6A to 6C are schematic views each showing a modified example of the light guide plate according to the present invention.

<Description of the symbols for the main parts of the drawings>

110: liquid crystal panel 112, 114: first and second substrate

116: TCP or flexible circuit board 118, 119: driving circuit

120: backlight assembly 122: reflective sheet

130: light guide plate 132: discharge space

136: power cable 138: optical sheet

140: support main 150: cover bottom

160: top cover 202: phosphor

204: discharge gas 206: discharge electrode

BACKGROUND OF THE INVENTION 1. Field of the Invention The present invention relates to a light guide panel (LGP) for a liquid crystal display device (LCD), a backlight assembly and a liquid crystal display module using the same. The present invention relates to a light guide plate in which a light source is integrated, a side light type backlight assembly, and a liquid crystal display module.

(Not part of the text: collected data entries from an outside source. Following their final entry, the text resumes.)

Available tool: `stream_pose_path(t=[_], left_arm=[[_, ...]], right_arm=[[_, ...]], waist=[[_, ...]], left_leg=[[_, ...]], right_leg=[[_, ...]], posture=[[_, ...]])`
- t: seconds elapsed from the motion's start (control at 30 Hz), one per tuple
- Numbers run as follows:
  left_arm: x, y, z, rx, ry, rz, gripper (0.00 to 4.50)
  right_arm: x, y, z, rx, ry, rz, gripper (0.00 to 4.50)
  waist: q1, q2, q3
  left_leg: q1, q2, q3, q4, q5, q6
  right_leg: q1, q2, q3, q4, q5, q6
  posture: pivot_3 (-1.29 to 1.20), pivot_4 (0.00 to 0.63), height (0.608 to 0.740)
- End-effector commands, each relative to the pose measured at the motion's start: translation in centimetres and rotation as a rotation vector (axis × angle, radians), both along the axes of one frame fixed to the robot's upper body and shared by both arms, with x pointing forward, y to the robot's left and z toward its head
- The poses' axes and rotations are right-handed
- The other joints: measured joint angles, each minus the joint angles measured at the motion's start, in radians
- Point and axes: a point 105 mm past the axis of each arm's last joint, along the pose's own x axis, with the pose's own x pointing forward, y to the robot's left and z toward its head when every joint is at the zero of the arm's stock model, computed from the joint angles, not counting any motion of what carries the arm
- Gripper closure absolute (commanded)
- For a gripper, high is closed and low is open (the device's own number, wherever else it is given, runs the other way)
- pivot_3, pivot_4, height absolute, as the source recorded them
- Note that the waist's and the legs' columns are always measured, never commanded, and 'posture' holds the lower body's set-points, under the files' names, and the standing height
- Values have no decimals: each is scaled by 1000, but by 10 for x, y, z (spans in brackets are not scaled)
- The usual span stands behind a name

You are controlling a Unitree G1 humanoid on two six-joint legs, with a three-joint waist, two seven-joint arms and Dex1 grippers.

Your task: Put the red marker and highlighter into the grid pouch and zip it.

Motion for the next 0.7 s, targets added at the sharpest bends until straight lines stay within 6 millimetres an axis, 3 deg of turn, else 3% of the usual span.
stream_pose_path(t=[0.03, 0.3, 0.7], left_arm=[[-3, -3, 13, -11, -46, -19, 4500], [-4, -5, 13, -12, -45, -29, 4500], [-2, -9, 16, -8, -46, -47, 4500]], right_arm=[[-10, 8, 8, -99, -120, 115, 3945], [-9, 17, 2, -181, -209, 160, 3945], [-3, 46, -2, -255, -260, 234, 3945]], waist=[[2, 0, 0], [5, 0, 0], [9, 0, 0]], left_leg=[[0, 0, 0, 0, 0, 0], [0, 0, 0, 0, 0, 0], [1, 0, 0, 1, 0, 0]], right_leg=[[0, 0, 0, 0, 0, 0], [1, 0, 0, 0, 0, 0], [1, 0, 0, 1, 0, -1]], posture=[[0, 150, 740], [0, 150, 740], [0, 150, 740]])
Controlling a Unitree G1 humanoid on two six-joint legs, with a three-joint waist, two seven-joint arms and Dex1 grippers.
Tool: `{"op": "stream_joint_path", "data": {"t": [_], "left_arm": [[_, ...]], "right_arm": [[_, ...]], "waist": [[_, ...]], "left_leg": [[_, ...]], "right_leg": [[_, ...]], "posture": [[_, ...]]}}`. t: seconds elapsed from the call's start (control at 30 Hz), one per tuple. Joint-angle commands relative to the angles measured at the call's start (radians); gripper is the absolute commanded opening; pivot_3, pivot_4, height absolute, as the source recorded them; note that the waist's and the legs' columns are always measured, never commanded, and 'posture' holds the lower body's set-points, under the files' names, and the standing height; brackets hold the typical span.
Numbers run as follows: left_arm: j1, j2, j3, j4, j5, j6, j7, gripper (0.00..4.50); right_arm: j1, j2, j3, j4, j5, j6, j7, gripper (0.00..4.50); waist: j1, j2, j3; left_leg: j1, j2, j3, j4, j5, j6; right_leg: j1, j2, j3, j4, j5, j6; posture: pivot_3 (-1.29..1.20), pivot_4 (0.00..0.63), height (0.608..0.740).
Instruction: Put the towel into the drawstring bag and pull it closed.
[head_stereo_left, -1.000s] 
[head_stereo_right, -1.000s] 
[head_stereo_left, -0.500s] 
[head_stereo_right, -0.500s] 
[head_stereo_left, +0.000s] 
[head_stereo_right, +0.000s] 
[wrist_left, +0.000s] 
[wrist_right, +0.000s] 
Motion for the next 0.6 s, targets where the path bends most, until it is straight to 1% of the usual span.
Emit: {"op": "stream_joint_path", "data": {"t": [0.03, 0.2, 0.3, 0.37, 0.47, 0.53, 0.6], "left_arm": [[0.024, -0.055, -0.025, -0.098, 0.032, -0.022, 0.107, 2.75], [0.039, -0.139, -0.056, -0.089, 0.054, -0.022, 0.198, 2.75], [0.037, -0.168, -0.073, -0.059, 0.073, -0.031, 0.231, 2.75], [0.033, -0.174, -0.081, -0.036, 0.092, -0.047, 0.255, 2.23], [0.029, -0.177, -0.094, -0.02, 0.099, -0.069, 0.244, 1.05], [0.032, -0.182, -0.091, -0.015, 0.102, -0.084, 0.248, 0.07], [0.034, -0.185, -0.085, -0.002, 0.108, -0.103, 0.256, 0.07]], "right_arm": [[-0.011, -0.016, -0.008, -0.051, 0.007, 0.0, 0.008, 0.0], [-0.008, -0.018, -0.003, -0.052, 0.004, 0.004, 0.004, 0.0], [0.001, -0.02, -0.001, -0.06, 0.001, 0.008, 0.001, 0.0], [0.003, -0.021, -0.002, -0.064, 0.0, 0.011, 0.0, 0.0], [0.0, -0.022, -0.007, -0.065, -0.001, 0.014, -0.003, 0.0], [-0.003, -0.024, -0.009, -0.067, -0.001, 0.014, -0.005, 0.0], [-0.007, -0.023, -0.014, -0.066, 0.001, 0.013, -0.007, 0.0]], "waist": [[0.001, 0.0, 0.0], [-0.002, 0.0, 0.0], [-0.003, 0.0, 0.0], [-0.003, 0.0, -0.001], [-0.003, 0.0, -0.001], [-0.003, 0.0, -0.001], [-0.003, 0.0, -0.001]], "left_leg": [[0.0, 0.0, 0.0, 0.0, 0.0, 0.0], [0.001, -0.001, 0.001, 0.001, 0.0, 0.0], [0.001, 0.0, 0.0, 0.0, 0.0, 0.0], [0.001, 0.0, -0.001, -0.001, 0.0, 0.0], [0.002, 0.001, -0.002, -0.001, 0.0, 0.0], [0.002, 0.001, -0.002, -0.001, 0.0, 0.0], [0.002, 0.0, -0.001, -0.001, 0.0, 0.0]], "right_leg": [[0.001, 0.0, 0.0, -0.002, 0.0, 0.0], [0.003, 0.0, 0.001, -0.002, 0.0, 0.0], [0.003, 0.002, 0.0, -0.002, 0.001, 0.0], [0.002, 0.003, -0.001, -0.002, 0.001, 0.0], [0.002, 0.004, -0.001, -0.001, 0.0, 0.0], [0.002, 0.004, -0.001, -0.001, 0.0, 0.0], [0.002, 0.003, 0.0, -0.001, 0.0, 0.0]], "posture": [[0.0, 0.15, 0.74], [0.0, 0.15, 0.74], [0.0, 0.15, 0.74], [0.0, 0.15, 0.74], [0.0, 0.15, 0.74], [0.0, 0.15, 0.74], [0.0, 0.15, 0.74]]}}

In line with the recent full-scale informatization era, the display field for visually expressing various electrical signal information has developed rapidly, and in response to this, various kinds of flat panel display devices having various advantages such as thinning, light weight, and low power consumption have been developed. (Flat Panel Display device: FPD) has been developed and is rapidly replacing the existing cathode ray tube (CRT). Some representative examples of these flat panel displays include liquid crystal display (LCD), plasma display panel (PDP), field emission display (FED), and electroluminescent displays. Electro luminescence Display device (ELD), etc. Among them, the liquid crystal display device is excellent in displaying moving images and has a large contrast ratio, which is the most active in the field of notebooks, monitors, and TVs. It is used.

Such a liquid crystal display exhibits an image realization principle using optical anisotropy and polarization properties, which are inherent to liquid crystals. As is well known, a liquid crystal has a thin and long molecular structure and has an optical anisotropy and an electric field in an array. When placed inside, it has a polarization property in which the direction of molecular arrangement changes according to its size. The liquid crystal display includes a liquid crystal panel interposed between a pair of substrates having transparent field generating electrodes formed on opposite sides of the liquid crystal panel, and a backlight assembly for supplying light thereto. In addition, by adjusting the arrangement direction of the liquid crystal molecules according to the electric field size between the two field generating electrodes of the liquid crystal panel to generate a difference in transmittance, by using the light emitted from the backlight assembly to project the difference of the transmittance to the outside The desired image is displayed.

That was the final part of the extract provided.